Rodrigo shook Gage’s hand, then shrugged, his face pained.
“Shakir’s parents don’t know,” Rodrigo said. “His father couldn’t deal with it.” He took in a long breath, then exhaled. “And he’s a hard man. He’d never let Shakir see his mother again.”
“You work swing shift?” Gage asked.
“How’d you guess?”
“It explains why Shakir wanted to.” Gage read Rodrigo’s nameplate: R. Balatico. “Your name is familiar.
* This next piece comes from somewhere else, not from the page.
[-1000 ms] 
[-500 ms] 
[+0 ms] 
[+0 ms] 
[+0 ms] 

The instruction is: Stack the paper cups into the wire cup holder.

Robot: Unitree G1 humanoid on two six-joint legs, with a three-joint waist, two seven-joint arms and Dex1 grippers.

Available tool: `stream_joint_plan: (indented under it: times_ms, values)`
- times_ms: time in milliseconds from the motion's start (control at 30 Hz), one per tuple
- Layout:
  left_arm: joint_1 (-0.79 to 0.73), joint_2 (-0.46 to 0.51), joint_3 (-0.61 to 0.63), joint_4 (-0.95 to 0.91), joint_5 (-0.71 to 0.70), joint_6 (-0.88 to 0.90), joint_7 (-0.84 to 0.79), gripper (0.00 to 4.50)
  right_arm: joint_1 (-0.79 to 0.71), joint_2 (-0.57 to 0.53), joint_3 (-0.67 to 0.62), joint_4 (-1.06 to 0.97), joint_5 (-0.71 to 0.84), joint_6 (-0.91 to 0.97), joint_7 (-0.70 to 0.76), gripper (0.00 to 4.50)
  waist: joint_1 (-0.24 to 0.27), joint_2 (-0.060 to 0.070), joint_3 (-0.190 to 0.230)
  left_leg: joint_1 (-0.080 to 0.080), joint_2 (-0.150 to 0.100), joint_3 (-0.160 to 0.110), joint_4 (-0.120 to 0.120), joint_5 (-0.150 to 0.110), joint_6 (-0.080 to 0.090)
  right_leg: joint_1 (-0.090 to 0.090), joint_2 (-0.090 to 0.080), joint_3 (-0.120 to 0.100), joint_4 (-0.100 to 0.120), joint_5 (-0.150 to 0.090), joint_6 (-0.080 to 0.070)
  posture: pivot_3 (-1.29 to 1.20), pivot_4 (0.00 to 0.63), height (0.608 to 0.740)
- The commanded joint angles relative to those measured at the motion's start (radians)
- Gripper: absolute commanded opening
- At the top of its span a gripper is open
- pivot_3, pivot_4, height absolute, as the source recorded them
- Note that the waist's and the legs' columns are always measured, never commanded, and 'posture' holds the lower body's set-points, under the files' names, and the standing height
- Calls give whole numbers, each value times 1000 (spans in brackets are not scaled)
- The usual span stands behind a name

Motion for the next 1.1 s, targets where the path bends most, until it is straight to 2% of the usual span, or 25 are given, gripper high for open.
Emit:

You have a relative in the department back when I was there?”
Rodrigo shook his head.
“He was on the news a couple of months ago,” Alex Z said. “The armored truck robbery outside of Macy’s at Union Square.”
Gage smiled. “It didn’t cross your mind to duck behind a car when those crooks came running out of the store?”
Rodrigo blushed, then tilted his head back to emphasize the six-inch height gap between him and Gage. “I figured I was a small target.”
“Not for a shotgun.”
Rodrigo sighed. “So I realized in my nightmares for the next week.”
Gage reached out and gripped Rodrigo’s upper arm.
“Be careful,” Gage said. “There’s a guy down the hallway who needs you.”
Chapter 20
Boots Marnin stared at the two computers standing together in the corner of his Mariner Hotel room, thinking life was a whole lot simpler when you could get everything you wanted by sticking a gun in your target’s ear. Now most of the guys who made the big bucks at his end of the market never left their keyboards, they just hacked their way in, mined for information, then sold it on contract or to the highest bidder.
I’m a forty-year-old dinosaur.
He inspected his alligator-skin Tony Lamas, then smirked at the irony.
Maybe it’s survival of the fittest after all.
He reached for his cell phone and scrolled to a number. The man on the other end of the line didn’t answer so much as grunt.
“It’s me,” Marnin said. “I got it.”
“Palmer’s computer?”
“A couple of Gage’s. Everything from Palmer’s was copied over to it. A kid decided to cooperate and told us.”
“What about Palmer’s?”
“We’d need explosives to get to it.”
“Then let’s cross that bridge when we come to it. First we need to find out what kind of records Palmer was keeping. We can torch Gage’s place if we have to.”
“Where should I-”
“Evergreen Security in San Jose. We got an ex-NSA guy down there who can break into anybody’s hard drive. Somebody’ll meet you in the parking lot.”
“I don’t know why they’re going through all this. Why don’t they just wipe the slate clean and start over with a new team? Couple of bodies. Done in an afternoon-and their mistakes buried with them.”
“That would be sheer genius. You know the last time somebody got away with killing a federal judge?” He paused. “I’ll tell you. Never.”
Chapter 21
Gage sat alone at his breakfast table, drinking coffee, and reading Skeeter Hall’s fourteen-year-old file about the refinery explosion: the Richmond Fire Department reports recounting the recovery of the nearly incinerated bodies, the OSHA investigation showing that the root cause of the explosion was a failed pressure release device, the depositions of the TIMCO International Petroleum officers and refinery managers, and, finally, the deposition of John Porzolkiewski and his repeating over and over, “Money won’t bring my son back.” And Brandon Meyer, then the TIMCO lawyer, demanding, “What do you want?” And Porzolkiewski answering, “Nothing. I want nothing.”
Gage next examined the court file, the transcript of the Superior Court Judge’s Order of Dismissal, an apologetic:
My hands are tied. This is simply a workers’ comp case. The people of California made a trade a generation ago. In exchange for guaranteed compensation, they waived their right to sue their employers in the event of their own injury or the death of a loved one.